Reklam Görüntülerine Tıklayarak Kitap Siparişi Verebilirsiniz

Aforizmalar ya da Serbest Düşünceler

Kadir Canatan: "Pakistanlı düşünür Muhammed İkbal hakkında taramalar yaparken, Pakistan Kültür bakanlığı'nın sitesinde yayınlanan "Serbest Düşünceler" (Stray Reflections) adlı aforizmalarıyla karşılaştım.

Aforizmalar ya da Serbest Düşünceler

Sait Alioğlu yazdı;

Dilimizde "özdeyiş" olarak karşılık bulan "aforizma" "vecize, güzel ve özlü söz" sözcüğünden anlamında kullanılmaktadır.

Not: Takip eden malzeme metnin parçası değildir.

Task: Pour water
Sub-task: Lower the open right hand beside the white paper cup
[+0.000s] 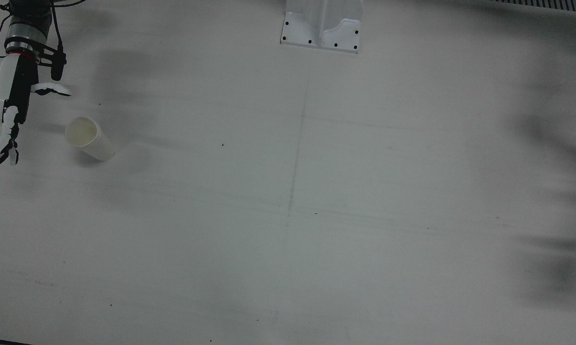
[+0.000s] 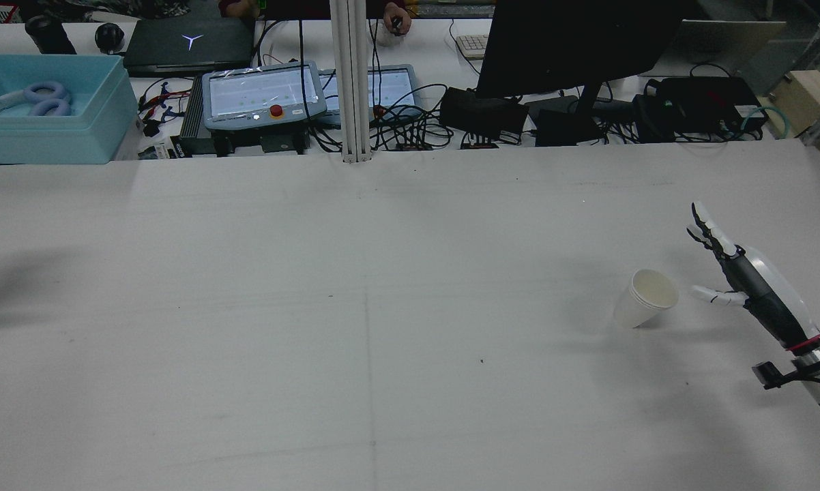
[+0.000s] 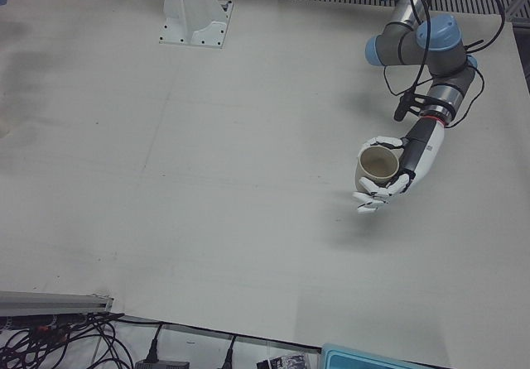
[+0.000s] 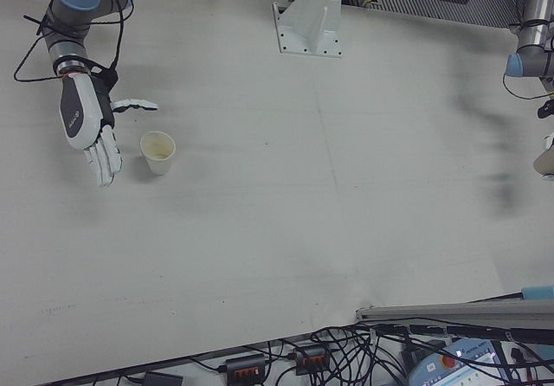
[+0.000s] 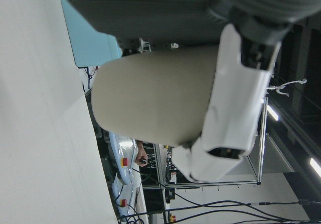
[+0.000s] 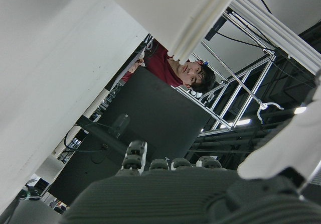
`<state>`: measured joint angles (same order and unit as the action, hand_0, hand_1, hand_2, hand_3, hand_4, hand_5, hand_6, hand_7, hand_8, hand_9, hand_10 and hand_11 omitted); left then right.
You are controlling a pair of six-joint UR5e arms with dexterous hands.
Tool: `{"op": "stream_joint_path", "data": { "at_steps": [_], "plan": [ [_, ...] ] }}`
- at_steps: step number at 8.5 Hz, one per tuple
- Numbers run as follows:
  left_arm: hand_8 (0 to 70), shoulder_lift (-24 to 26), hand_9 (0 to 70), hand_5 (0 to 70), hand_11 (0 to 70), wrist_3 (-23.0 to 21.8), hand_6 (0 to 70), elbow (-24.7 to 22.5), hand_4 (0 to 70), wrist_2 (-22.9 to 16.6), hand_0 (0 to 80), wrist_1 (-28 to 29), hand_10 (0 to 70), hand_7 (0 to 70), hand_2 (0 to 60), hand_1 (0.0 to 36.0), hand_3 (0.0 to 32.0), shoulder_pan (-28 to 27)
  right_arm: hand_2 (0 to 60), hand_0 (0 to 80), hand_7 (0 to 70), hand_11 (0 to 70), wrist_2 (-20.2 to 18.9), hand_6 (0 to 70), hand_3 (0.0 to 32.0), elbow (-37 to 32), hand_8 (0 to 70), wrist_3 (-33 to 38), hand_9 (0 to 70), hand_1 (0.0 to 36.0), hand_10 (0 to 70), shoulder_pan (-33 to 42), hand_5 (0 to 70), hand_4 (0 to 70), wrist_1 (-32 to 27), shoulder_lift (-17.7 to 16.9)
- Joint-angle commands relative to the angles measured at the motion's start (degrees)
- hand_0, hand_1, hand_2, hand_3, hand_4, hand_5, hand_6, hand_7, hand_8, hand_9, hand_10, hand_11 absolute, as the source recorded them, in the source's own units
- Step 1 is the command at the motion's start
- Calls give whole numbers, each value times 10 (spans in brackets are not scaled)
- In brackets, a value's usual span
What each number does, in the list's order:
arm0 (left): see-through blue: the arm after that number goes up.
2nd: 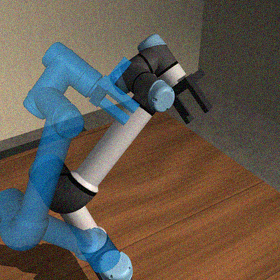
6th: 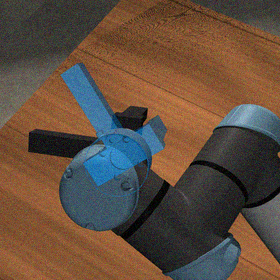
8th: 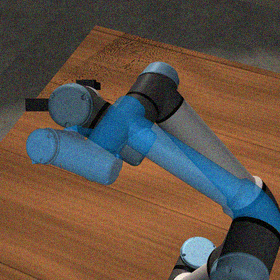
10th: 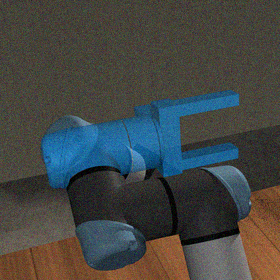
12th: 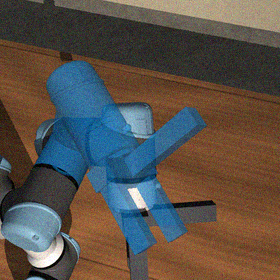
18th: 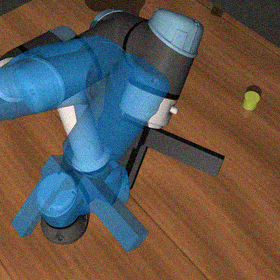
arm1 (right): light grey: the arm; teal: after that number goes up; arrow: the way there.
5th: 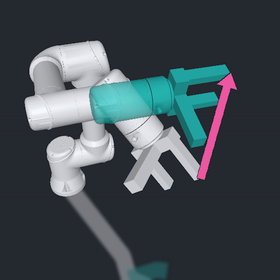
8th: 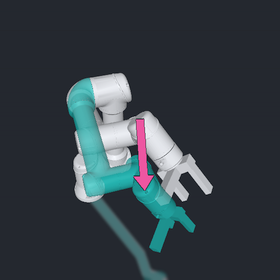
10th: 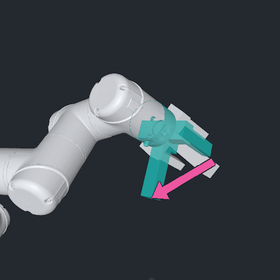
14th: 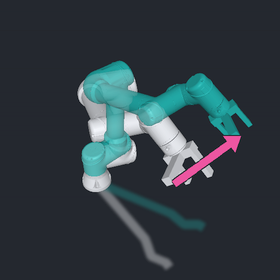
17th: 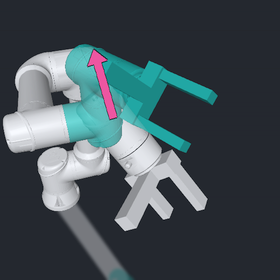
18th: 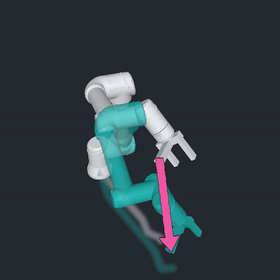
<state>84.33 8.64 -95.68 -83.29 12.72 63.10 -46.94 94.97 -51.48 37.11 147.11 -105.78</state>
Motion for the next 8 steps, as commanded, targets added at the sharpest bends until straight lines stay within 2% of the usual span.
{"op": "stream_joint_path", "data": {
  "at_steps": [1, 3, 4, 6, 8],
  "plan": [
    [172, 15, 211, 700, 324, -6, 264, 2, 264, -71, 800, -31, 196, 310, 600, 360, 0, 19, 162, 250, 0, 109, 31, 0, 0, -50, 0, -26, 5, 83, 69, -45, 0, 0, -75, -38],
    [181, 15, 222, 700, 337, -7, 275, 3, 261, -72, 800, -33, 205, 311, 600, 360, 0, 18, 168, 243, 0, 113, 39, 0, 0, -83, 0, -34, 7, 82, 71, -45, 0, 0, -82, -36],
    [182, 15, 224, 700, 339, -6, 277, 3, 262, -72, 800, -37, 206, 311, 600, 360, 0, 18, 169, 241, 0, 107, 57, 0, 0, -106, 0, -26, 8, 82, 67, -46, 0, 0, -88, -28],
    [183, 16, 224, 700, 340, -6, 279, 2, 260, -74, 800, -48, 207, 309, 600, 360, 0, 18, 175, 359, 0, 51, 51, 0, 0, -110, 0, 43, 0, 98, 28, -61, 0, 0, -102, -13],
    [184, 16, 226, 700, 342, -6, 278, 3, 259, -74, 800, -52, 208, 307, 600, 360, 0, 18, 182, 370, 0, 25, 50, 0, 0, -112, 0, 95, 0, 101, 11, -82, 0, 0, -96, -12]
  ]
}}
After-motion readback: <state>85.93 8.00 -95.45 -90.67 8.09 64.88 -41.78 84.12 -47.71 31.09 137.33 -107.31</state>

Kelimeyi, karşılık içerisinde vecize olarak ele alıp değerlendirdiğimizde, "her şey zıddıyla kaimdir" fehvası gereği, onu, argoluk sadedinde "cevize" olarak telaffuz etmemizde bir beis olmaması gerekir.

Buna, aynı zamanda, işin mantığına uygunluk içerisinde "yumurtlama" da denilebilir.

Kelimemizi, dilimiz açısından özdeyiş olarak değerlendirdiğimizde, maksadına halel getirtmeden "mutlaka, bir anlama şamil hükmünde" bir ayet, bir hadis, herhangi bir şiirden bir, ya da birkaç dize, anlamlı söz vs. aforizma olarak değerlendirilmeyi hak eder.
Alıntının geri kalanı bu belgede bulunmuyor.